This summer has the potential to be a blockbuster at the box office. Not necessarily because the movies will be so very good, or that we will finally find out what happened to those star-crossed lovers in "Before Sunrise." Instead, the reason for all that traffic at your local superfaplex is due to the promotion of the films inside. TV and magazine ads have been screeching at us for months about this or that tentpole franchise sequel, the one that will come and save us all from our June or July doldrums.

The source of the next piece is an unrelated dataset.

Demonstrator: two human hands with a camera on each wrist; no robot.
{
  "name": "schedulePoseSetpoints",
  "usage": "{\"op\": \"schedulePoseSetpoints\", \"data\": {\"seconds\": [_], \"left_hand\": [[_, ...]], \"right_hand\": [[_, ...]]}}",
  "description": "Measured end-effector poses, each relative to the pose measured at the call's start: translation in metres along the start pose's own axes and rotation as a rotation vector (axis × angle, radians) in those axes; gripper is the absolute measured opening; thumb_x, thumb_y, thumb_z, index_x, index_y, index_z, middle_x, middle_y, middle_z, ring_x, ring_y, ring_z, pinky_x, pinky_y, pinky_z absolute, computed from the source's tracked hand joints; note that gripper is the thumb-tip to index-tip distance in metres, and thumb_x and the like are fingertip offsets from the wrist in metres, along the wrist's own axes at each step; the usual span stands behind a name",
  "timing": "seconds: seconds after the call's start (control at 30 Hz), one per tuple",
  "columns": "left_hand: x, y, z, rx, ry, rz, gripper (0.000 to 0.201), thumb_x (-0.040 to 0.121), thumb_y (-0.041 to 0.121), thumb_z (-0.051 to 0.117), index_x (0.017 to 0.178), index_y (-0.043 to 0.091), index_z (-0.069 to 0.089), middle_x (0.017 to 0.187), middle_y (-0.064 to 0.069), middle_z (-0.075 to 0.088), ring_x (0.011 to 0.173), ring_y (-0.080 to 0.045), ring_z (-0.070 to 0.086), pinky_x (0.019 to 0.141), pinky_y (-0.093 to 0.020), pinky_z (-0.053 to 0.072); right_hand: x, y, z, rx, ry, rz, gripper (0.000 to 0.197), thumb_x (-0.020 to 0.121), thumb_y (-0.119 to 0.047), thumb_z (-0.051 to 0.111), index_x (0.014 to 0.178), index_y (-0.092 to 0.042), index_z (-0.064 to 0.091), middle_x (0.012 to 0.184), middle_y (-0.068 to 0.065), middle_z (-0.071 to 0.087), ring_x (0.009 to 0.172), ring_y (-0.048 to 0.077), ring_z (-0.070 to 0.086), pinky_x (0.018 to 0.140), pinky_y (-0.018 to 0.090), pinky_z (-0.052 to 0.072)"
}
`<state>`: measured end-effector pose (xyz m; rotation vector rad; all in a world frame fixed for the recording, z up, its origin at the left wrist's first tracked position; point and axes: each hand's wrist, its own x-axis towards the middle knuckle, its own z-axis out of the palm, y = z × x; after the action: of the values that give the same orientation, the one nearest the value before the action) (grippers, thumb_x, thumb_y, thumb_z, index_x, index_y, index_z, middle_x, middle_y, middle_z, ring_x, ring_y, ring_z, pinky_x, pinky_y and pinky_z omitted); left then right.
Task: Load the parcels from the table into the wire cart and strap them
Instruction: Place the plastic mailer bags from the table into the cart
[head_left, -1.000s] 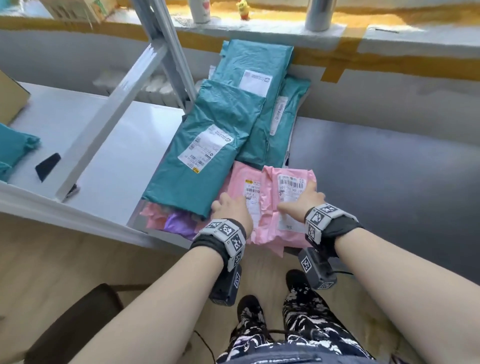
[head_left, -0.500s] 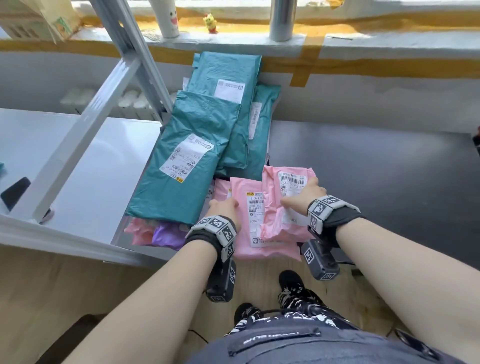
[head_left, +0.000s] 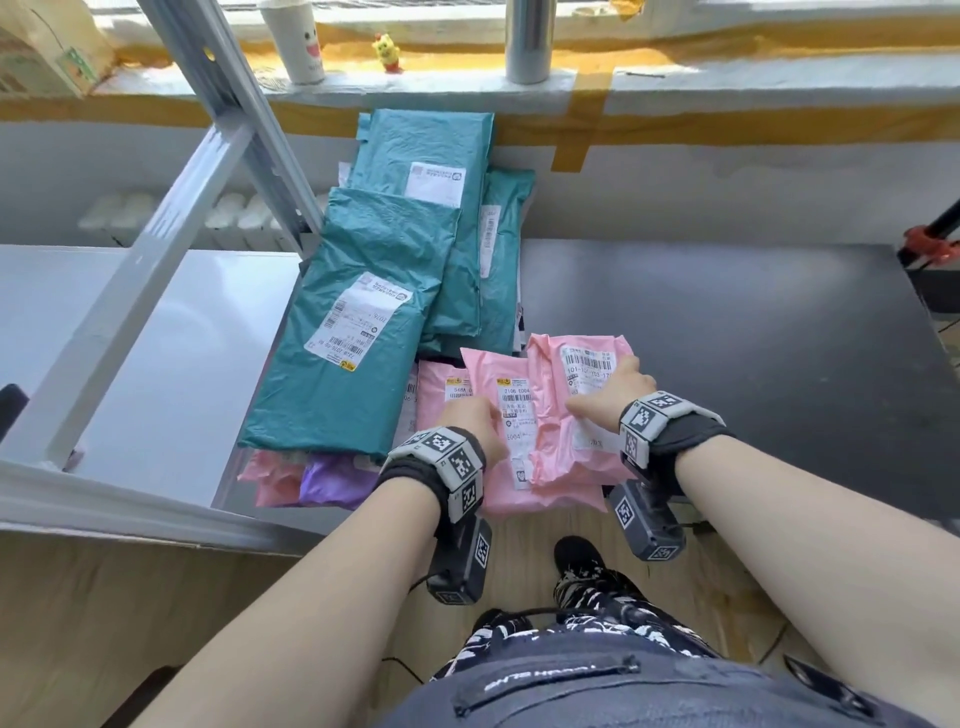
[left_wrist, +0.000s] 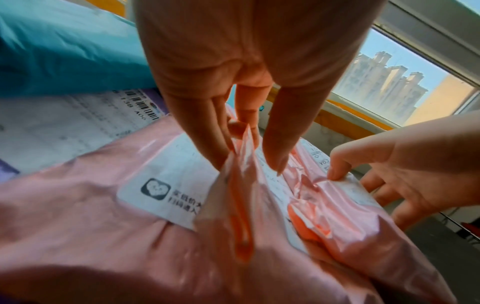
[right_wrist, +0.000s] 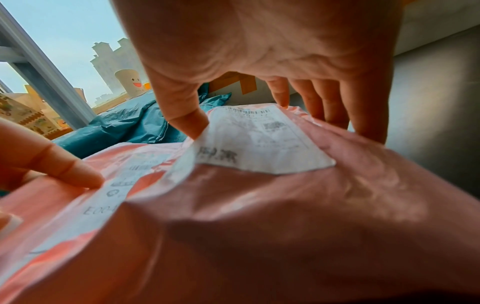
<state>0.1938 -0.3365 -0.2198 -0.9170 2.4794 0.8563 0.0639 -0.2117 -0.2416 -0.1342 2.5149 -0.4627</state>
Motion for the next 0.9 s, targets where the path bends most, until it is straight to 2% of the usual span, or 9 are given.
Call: {"op": "schedulePoseSetpoints", "data": {"seconds": [0.1, 0.2, 0.37, 0.43, 0.5, 0.6, 0.7, 0.8, 0.9], "left_hand": [[0.000, 0.004, -0.001, 0.033, 0.077, 0.006, 0.031, 0.083, 0.015, 0.064, 0.114, 0.012, 0.062, 0.123, -0.012, 0.055, 0.101, -0.023, 0.063, 0.090, -0.026, 0.048], [-0.002, 0.009, -0.004, 0.000, 0.110, 0.033, 0.041, 0.082, 0.018, 0.064, 0.122, 0.015, 0.054, 0.132, -0.014, 0.046, 0.108, -0.024, 0.060, 0.097, -0.027, 0.044], [-0.011, 0.031, -0.003, -0.077, 0.108, 0.168, 0.031, 0.081, 0.006, 0.059, 0.111, 0.014, 0.061, 0.117, -0.005, 0.061, 0.109, -0.023, 0.058, 0.095, -0.031, 0.048], [-0.015, 0.041, 0.002, -0.077, 0.057, 0.226, 0.036, 0.081, -0.003, 0.053, 0.105, 0.021, 0.066, 0.115, -0.001, 0.064, 0.109, -0.020, 0.059, 0.095, -0.028, 0.048], [-0.018, 0.054, 0.008, -0.058, 0.018, 0.274, 0.043, 0.083, -0.007, 0.048, 0.108, 0.022, 0.069, 0.116, 0.001, 0.066, 0.110, -0.018, 0.060, 0.098, -0.027, 0.047], [-0.024, 0.079, 0.014, 0.005, 0.028, 0.317, 0.047, 0.086, -0.004, 0.047, 0.119, 0.023, 0.064, 0.123, 0.004, 0.064, 0.115, -0.016, 0.059, 0.102, -0.029, 0.045], [-0.030, 0.110, 0.020, 0.049, 0.051, 0.369, 0.051, 0.085, -0.002, 0.046, 0.126, 0.025, 0.059, 0.129, 0.004, 0.060, 0.118, -0.016, 0.057, 0.103, -0.028, 0.044], [-0.040, 0.152, 0.032, 0.052, 0.079, 0.425, 0.052, 0.085, -0.001, 0.046, 0.129, 0.025, 0.056, 0.132, 0.001, 0.056, 0.118, -0.019, 0.056, 0.102, -0.030, 0.045], [-0.055, 0.205, 0.053, 0.045, 0.083, 0.512, 0.052, 0.085, -0.001, 0.047, 0.132, 0.021, 0.054, 0.134, -0.002, 0.053, 0.119, -0.022, 0.055, 0.102, -0.034, 0.046]], "right_hand": [[-0.006, 0.002, -0.004, 0.057, 0.036, 0.011, 0.104, 0.072, -0.038, 0.069, 0.150, -0.015, 0.005, 0.131, 0.018, 0.044, 0.113, 0.033, 0.053, 0.094, 0.037, 0.047], [-0.015, 0.009, -0.011, 0.101, 0.097, 0.008, 0.104, 0.072, -0.039, 0.069, 0.150, -0.017, 0.004, 0.131, 0.019, 0.045, 0.113, 0.034, 0.053, 0.094, 0.037, 0.046], [-0.032, 0.037, -0.029, 0.169, 0.171, 0.065, 0.108, 0.070, -0.039, 0.069, 0.151, -0.021, 0.001, 0.132, 0.017, 0.045, 0.116, 0.034, 0.053, 0.098, 0.039, 0.046], [-0.037, 0.051, -0.037, 0.209, 0.197, 0.089, 0.110, 0.069, -0.038, 0.069, 0.151, -0.023, -0.001, 0.132, 0.016, 0.045, 0.116, 0.034, 0.053, 0.097, 0.037, 0.045], [-0.043, 0.066, -0.045, 0.236, 0.221, 0.113, 0.108, 0.070, -0.038, 0.070, 0.151, -0.022, 0.000, 0.133, 0.016, 0.045, 0.116, 0.033, 0.053, 0.096, 0.036, 0.045], [-0.050, 0.087, -0.059, 0.258, 0.246, 0.158, 0.104, 0.070, -0.039, 0.071, 0.150, -0.015, 0.008, 0.133, 0.016, 0.045, 0.117, 0.034, 0.052, 0.097, 0.038, 0.045], [-0.053, 0.113, -0.077, 0.295, 0.277, 0.180, 0.104, 0.069, -0.040, 0.072, 0.148, -0.015, 0.010, 0.132, 0.016, 0.045, 0.117, 0.034, 0.053, 0.099, 0.041, 0.045], [-0.058, 0.148, -0.102, 0.330, 0.314, 0.214, 0.096, 0.068, -0.041, 0.073, 0.142, -0.010, 0.020, 0.129, 0.016, 0.046, 0.113, 0.034, 0.054, 0.096, 0.043, 0.047], [-0.066, 0.196, -0.131, 0.377, 0.349, 0.245, 0.094, 0.067, -0.042, 0.074, 0.139, -0.009, 0.023, 0.129, 0.016, 0.046, 0.112, 0.033, 0.054, 0.095, 0.043, 0.047]]}}
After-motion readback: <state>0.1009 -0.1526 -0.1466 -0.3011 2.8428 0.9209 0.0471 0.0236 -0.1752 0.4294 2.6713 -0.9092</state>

Don't get me wrong. I love me a good slab of butter with my popcorn. I've already lined up to participate in the celebration of "Iron Man 3" and the umpteenth iteration of "The Great Gatsby." I have watched as my family's thirty-ish dollars adds to the opening weekend take. I'm reminded of David Letterman's admonition before "Stupid Pet Tricks": "Ladies and gentlemen, this is only an exhibition. This is not a competition. Please, no wagering." And still I feel compelled to root for this or that movie to succeed or fail, as if I had some stake in the success or failure of any of these bits of celluloid. Or digitally projected 3D entertainments. In IMAX and 7.1 Dolby.

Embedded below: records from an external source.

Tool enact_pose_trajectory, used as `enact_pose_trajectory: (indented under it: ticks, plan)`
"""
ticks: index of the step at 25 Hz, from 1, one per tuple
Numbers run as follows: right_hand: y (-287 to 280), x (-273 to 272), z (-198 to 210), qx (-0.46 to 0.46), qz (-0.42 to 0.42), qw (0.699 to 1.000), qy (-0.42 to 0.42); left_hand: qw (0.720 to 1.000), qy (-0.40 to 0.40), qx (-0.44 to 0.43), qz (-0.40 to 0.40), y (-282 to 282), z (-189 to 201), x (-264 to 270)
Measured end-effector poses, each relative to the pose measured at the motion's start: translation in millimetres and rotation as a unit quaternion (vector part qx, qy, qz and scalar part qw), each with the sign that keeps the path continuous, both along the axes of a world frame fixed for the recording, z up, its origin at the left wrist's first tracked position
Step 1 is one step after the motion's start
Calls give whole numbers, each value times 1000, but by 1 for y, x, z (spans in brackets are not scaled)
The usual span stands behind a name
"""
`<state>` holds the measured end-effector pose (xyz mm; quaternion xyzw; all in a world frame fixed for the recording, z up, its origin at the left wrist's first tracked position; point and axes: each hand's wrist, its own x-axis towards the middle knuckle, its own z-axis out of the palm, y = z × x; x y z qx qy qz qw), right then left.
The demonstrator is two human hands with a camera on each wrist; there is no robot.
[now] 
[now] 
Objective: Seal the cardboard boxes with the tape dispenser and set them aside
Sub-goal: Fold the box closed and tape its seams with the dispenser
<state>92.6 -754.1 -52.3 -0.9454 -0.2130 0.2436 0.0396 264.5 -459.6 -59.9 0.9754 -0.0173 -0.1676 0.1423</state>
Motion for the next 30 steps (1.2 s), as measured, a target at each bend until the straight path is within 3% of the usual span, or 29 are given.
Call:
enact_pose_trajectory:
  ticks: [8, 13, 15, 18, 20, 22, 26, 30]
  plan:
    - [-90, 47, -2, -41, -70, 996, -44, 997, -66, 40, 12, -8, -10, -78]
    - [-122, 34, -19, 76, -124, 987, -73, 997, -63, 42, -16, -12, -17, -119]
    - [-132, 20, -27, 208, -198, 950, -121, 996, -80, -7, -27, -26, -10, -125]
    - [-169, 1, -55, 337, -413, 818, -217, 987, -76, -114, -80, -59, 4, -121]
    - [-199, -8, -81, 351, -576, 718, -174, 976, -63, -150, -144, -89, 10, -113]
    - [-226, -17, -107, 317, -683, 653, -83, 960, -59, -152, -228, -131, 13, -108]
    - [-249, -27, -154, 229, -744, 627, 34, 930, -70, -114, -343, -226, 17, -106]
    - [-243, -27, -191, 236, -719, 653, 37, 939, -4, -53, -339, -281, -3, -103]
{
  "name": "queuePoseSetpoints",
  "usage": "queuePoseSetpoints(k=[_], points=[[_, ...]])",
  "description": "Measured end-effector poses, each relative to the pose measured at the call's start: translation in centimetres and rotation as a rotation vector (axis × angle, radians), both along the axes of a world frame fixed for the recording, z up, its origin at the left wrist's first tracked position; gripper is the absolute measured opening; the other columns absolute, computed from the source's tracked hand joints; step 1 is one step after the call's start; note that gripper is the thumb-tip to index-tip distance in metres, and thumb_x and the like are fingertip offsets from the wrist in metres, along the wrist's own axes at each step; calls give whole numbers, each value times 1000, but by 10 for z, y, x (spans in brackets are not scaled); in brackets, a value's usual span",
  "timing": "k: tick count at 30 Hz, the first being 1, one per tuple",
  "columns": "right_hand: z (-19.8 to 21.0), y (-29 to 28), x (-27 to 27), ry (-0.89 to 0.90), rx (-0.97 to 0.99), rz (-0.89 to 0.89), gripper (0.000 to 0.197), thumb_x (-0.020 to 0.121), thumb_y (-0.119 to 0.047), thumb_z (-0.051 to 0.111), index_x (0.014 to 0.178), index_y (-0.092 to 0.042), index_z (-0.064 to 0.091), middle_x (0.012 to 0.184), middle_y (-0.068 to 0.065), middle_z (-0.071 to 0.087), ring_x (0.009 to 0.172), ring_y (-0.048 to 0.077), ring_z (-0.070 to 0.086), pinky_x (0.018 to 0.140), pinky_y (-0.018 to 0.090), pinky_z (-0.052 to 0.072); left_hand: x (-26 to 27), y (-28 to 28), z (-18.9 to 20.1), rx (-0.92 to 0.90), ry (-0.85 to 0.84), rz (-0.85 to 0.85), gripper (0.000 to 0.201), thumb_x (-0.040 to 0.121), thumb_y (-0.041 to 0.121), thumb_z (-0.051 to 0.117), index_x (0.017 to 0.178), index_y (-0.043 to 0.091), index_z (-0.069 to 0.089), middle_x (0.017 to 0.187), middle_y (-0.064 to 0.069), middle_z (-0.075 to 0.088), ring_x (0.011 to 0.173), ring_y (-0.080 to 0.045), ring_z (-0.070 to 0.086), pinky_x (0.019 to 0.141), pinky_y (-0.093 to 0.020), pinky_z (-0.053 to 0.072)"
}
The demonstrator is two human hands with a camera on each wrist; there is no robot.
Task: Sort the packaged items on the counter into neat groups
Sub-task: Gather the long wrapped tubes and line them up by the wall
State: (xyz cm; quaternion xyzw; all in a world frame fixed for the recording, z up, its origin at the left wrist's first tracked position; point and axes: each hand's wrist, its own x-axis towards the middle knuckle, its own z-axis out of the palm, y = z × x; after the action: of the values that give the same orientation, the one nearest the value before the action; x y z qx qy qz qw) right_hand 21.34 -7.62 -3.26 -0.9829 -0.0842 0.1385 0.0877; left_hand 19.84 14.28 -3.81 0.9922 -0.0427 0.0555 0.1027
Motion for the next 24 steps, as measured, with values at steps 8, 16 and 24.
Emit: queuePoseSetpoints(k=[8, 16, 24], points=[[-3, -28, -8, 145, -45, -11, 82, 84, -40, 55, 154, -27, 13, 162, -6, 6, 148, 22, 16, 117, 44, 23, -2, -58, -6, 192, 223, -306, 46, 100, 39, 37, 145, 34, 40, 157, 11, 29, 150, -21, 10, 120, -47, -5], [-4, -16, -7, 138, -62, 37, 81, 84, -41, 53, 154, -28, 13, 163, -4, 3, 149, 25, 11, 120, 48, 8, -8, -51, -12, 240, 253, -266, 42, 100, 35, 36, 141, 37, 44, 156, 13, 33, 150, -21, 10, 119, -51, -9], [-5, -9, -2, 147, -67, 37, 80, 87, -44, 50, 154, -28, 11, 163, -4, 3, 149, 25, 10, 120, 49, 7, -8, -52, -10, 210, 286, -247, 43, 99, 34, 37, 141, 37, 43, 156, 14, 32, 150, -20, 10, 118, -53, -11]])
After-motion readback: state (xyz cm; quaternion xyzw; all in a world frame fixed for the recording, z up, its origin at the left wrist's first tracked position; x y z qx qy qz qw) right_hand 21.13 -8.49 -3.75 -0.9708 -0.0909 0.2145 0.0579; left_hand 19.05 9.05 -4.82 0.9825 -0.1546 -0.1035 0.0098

I could blame Steven Spielberg. "Jaws" made summer blockbusters as important a seasonal sign as the first snow of winter or the first manager fired in Major League Baseball. Way back in 1975, it really helped that, aside from a gigantic budget for its day, it was a great movie. It also sold a lot of tickets after that first weekend because families weren't home waiting for the newest releases on Netflix. Of course, on the opposite side of the ledger, ticket prices have gone up since I spent the summer of 1977 confirming my geek credentials by going to see "Star Wars" every other weekend.
Or I could once again surrender to the sound and fury that is the summer blockbuster. I can also hope that Shane Black or Baz Luhrman don't end up issuing apologies for their work a decade down the road. Like Michael Bay did for "Armageddon." That's okay, Michael. Even The Great And Powerful Oz makes mistakes.